Technology

Ghost kitchens find a new gear

Wendy’s plan to open 700 units with Reef Technology is a new high-water mark for the delivery-only restaurant business.
Photograph courtesy of Reef Technology

The ghost kitchen industry reached a milestone earlier this month when Wendy’s unveiled plans to open 700 of the delivery-only outlets through a partnership with Reef Kitchens.

The deal is significant for a few reasons. It will be a big expansion for Wendy's, which currently has about 6,800 stores. It will get the brand into urban markets, where it has less of a presence. And it will make Miami-based Reef the largest Wendy’s franchisee by a wide margin—and one of the world's largest restaurant operators, period. 

It is perhaps the most prominent sign yet that U.S. restaurants are ready to embrace ghost kitchens with open arms. And while Wendy’s has made the biggest splash, it is far from the only company pursuing the model. In a recent survey of 250 operators, Restaurant Business sister company Technomic found that a whopping 70% of restaurants had used a ghost kitchen, and 69% said they planned to open more.

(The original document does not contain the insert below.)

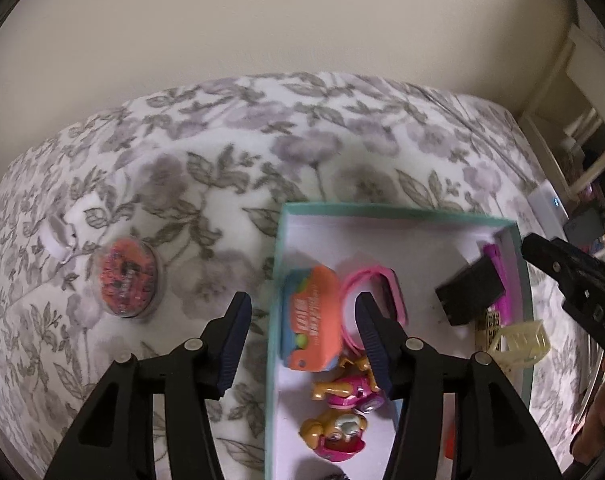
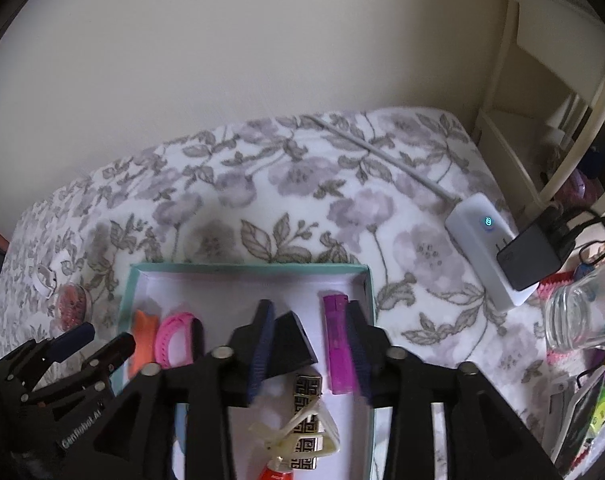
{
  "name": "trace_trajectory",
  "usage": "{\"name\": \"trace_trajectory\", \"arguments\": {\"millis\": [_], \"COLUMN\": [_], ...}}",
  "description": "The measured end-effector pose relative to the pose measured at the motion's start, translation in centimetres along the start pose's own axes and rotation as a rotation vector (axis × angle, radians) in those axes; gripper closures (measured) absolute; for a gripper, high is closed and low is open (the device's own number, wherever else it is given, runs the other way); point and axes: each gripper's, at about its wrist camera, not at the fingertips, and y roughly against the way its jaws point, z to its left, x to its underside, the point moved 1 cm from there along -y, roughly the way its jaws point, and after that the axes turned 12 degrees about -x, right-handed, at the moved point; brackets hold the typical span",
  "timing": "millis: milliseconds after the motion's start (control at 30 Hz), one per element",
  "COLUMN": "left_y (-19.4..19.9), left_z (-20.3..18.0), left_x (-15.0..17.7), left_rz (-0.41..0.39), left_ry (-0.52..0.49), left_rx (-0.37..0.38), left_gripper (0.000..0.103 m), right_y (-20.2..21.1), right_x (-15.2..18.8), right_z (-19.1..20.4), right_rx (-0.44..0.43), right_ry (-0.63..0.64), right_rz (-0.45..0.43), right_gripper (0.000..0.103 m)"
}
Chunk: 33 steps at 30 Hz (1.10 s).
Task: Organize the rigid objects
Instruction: 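Move both tools back toward the bead jar and white band clip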
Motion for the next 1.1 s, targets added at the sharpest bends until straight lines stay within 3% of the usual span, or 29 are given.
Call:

Notably, their top reason for doing so was to test out new concepts. Forty-five percent said that was their motivation, followed by 37% who wanted to use the kitchens to test new markets. The lower barrier of entry associated with opening a ghost kitchen compared to a traditional brick-and-mortar makes them a logical channel for trying new things. 

Source: Technomic

Speaking of low barriers of entry: Restaurants are also continuing to double down on the ghost kitchen-adjacent strategy of running multiple delivery-only brands out of their existing kitchens. One of the leaders in that effort has been Brinker International, the parent of Chili’s and Maggiano’s, which said last week that it is launching a second virtual brand. Maggiano’s Italian Classics will complement the successful It’s Just Wings concept in 900 Brinker restaurants by the end of the fiscal year, the company said.

Brinker sees the brands as a way to continue capitalizing on consumer demand for delivery and takeout, which now makes up 30% of its business. Its requirement for virtual brands is that they generate at least $100 million in annual sales, a number both concepts are on pace to meet.

“Obviously, Wings has proven that,” said Brinker CEO Wyman Roberts on the company’s quarterly earnings call last week. “And we think Maggiano's Classics will build through the year as we roll this thing out over the next few quarters.”

On Friday, the owner of TGI Fridays aired its own plans to bring virtual brands into its restaurants. TriArtisan Capital Advisors will do that via a $10 million investment in digital restaurant company C3, which has about 40 digital-first brands across brick-and-mortar restaurants, ghost kitchens and other locations. TriArtisan hailed C3’s business model as “brilliant.”

"The future of this industry lies in leveraging extra capacity in restaurant spaces to maximize all-day revenue potential,” said Rohit Manocha, co-founder and managing director of TriArtisan, in a statement. The company hopes the additional brands can optimize its kitchens as well as make its restaurants relevant to a younger audience. TriArtisan also has ownership stakes in P.F. Chang’s and Hooters.

The $10 million was part of a larger $80 million funding round that included contributions from none other than Reef, which will bring C3 concepts like Umami Burger and Krispy Rice to 500 new locations. (For those keeping score, that’s a total of 1,200 outlets for Reef between Wendy’s and C3 alone.)

Ghost kitchen investments, 2021

Source: Restaurant Business

Investors are seeing the opportunity as well, providing another measure of ghost kitchens’ rise. Tech companies that focus on ghost kitchens or virtual brands have raised nearly $180 million this year, according to a Restaurant Business analysis. C3’s $80 million leads the way, followed by ghost kitchen providers Local Kitchens, All Day Kitchens and JustKitchen.

“We see an opportunity for the restaurant industry to consolidate food preparation and considerably lower the cost, bringing consumers an affordable, faster and more convenient experience,” said General Catalyst, the PE firm that led the funding round for San Francisco-based Local Kitchens, in a blog post. “This should be a unique moment for restaurant brands willing to take the jump to invest in a centralized approach.”